Brave New World: Characters

Bernard Marx — An Alpha male who by some chance is physically much smaller than Alphas are supposed to be. Bernard’s small stature has given him an inferiority complex. As a result, he feels like an outsider to World State society for that reason is more self-conscious and more of an individual than other citizens of the World State. This outsider status and individuality allows Bernard both to recognize and criticize the flaws of the World State. But his inferiority complex also makes him defensive, resentful, jealous, cowardly, and quick to boast.

Helmholtz Watson — Helmholtz is the opposite of Bernard: he is the perfect embodiment of an Alpha male. But just as Bernard’s imperfections make him an individual, Helmholtz’s perfection makes him individual. Everything in life comes so easily to Helmholtz—from women, to physical prowess, to professional achievement—that he comes to believe there is more to life. In looking for ways to challenge himself, he realizes the limitations that the World State imposes on its citizens. Unlike Bernard, who often seems to be compensating for his insecurities, Helmholtz is generous, kind, and fun-loving.

John (the Savage) — Because of an accident, John is born to a woman from the World State, Linda, who gets stranded in a Savage Reservation. He spends the first twenty years of his life on the Reservation, and though the Reservation natives treat him as an outsider he still picks up their religious and moral values (which are much more similar to our own values today than to those of the World State), and develops a love of Shakespeare. John is eager to see the World State since his mother talks about it as a paradise, but once there he thinks the World State culture is immoral, infantilizing, and degrading to humanity.

Lenina Crowne — A beautiful Beta woman. She is slightly unconventional in that she has a tendency to date only one man at a time, but otherwise she never challenges her conditioning. During the novel she dates Henry Foster and Bernard Marx, but ultimately becomes obsessed with John because he does not immediately sleep with her.

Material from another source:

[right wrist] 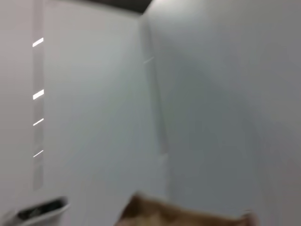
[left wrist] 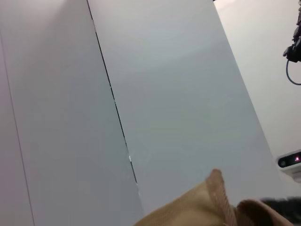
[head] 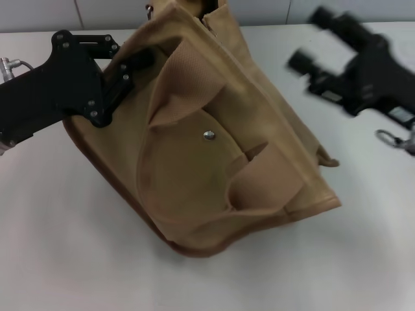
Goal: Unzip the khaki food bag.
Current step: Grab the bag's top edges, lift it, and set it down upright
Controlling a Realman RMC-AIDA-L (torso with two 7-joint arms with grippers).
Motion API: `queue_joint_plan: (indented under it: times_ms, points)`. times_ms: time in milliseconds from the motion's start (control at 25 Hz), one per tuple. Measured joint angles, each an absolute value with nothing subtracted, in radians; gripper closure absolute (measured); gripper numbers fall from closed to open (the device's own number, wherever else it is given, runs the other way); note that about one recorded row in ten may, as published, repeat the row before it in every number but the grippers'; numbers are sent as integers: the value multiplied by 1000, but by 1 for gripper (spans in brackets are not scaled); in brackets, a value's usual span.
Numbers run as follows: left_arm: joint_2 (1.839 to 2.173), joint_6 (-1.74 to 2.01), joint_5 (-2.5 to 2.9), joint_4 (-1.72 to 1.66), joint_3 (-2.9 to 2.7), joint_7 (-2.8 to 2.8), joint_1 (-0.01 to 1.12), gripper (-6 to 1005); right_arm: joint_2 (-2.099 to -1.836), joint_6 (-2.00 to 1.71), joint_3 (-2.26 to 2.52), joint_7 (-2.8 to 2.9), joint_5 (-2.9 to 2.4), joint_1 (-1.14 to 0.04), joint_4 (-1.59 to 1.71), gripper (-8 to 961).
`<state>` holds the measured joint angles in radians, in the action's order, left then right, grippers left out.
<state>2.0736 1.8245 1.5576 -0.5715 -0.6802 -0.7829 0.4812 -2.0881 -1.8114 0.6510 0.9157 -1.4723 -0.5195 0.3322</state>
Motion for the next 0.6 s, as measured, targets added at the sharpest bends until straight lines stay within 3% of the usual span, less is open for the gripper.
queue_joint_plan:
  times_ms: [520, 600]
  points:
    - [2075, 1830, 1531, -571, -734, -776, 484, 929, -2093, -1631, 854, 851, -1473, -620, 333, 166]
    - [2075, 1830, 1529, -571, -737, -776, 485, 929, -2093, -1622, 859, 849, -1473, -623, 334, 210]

Mustapha Mond — One of the ten World Controllers of the World State. Mond was once a physicist who loved truth and science so much that he carried out some secret experiments. He was then given the choice of becoming either a World Controller or going to an Island where he could continue his experiments. Mond chose to become a World Controller, and while he has read Shakespeare and loves truth, throughout the novel he holds up happiness and stability as more important than, and mutually exclusive of, love or truth.

Linda — A Beta-minus woman, who is separated from the Director in storm during a visit to the Reservation. Though she had taken all the proper precautions, she was pregnant with John when separated from the Director, and was so embarrassed at giving birth that she didn’t try to leave the Reservation. Her World State belief in promiscuous sex and drug-taking make her and John outcasts in the Reservation. Once she returns to the World State she drugs herself into a permanent soma-stupor until she dies.

The Director (Thomas) — A pedantic, charmless, pretentious, and thoroughly conventional Alpha male who runs the Central London Hatchery. He takes exception to Bernard’s unconventional behavior, but Bernard discovers and reveals that the Director abandoned Linda in the Reservation and unknowingly fathered a child: John.

Fanny CrowneLenina’s friend and coworker at the Hatchery. Fanny is even more conventional than Lenina, and essentially speaks, acts, and thinks exactly as she was conditioned to.

Henry Foster — One of Lenina’s lovers. He is a supremely conventional Alpha male, and an employee at the Hatchery.

Benito Hoover — An affable though rather hairy former lover of Lenina’s.

The Arch-Community-Songster — The World State version of the Archbishop of Canterbury.

Popé — One of Linda’s lovers in the Reservation. He brings her drugs and gives John a book of Shakespeare.